Will Google Maps outperform electronic navigational charts or be integrated in electronic chart display and information systems?

No. These are designed for professional purposes and provide a high level of accuracy that caters for a very different market.

Will national hydrographic data sets be available in Google?

With time, we will see more and more types of information being made available, but only if it is of use to a relatively large community of users. We are not falling over ourselves to make data available to small communities.

What is your question for the Open Geospatial Consortium?

My question is how will you ensure that the OGC remains relevant as an organisation and stays on the cutting edge? The OGC has done this very well in the past, identifying many key issues over the last 20 years. However, I can imagine that this must be more difficult today, given the wide community of disparate users and their many different areas of focus.

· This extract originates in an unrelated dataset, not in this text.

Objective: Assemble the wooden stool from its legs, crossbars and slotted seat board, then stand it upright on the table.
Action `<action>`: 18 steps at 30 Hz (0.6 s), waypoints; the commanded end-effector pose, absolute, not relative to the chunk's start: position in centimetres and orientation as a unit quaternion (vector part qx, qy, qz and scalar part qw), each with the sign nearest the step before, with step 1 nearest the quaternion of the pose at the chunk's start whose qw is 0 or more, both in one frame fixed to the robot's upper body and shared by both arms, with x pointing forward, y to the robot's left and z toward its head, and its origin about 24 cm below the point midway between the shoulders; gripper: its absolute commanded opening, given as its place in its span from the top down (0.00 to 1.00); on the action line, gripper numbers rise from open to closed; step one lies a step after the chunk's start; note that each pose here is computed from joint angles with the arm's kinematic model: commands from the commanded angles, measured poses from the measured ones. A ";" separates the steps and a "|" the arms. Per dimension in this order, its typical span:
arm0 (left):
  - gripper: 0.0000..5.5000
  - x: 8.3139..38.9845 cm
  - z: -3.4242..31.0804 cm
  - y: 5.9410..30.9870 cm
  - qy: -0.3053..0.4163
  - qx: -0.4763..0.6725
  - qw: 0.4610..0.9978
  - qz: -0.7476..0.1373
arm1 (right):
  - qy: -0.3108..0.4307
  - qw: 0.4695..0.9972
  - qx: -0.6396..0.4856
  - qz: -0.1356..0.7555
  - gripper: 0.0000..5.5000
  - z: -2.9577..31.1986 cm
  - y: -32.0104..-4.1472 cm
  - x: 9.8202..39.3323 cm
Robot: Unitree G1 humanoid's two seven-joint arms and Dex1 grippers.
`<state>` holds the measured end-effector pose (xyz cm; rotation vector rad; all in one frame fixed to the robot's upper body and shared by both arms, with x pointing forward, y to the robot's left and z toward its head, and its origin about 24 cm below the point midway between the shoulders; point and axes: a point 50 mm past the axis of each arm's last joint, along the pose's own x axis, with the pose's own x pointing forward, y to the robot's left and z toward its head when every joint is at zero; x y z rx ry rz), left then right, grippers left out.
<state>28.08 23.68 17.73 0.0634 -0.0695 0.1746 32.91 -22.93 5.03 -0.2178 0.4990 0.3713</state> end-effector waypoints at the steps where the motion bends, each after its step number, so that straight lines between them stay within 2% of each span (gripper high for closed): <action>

Ed Parsons is Google’s geospatial technologist. He is responsible for evangelizing Google’s mission to organize the world’s information using geography and tools including Google Earth, Google Maps and Google Maps for Mobile. Parsons was Ordnance Survey’s first chief technology officer and was instrumental in moving the focus of the organization from mapping to geographical information. He came to Ordnance Survey from Autodesk, where he was EMEA applications manager for the Geographical Information Systems Division. During his tenure, he helped Autodesk to become one of the key providers of GIS software. Earlier in his career, he
was a senior lecturer at Kingston University, where he helped establish Europe’s first undergraduate course in GIS. He earned a Masters degree in Applied Remote Sensing from Cranfield Institute of Technology and is a fellow of the Royal Geographical Society, London. He is the author of numerous articles, professional papers and presentations to international conferences, and has developed one of most popular weblogs in the geospatial industry.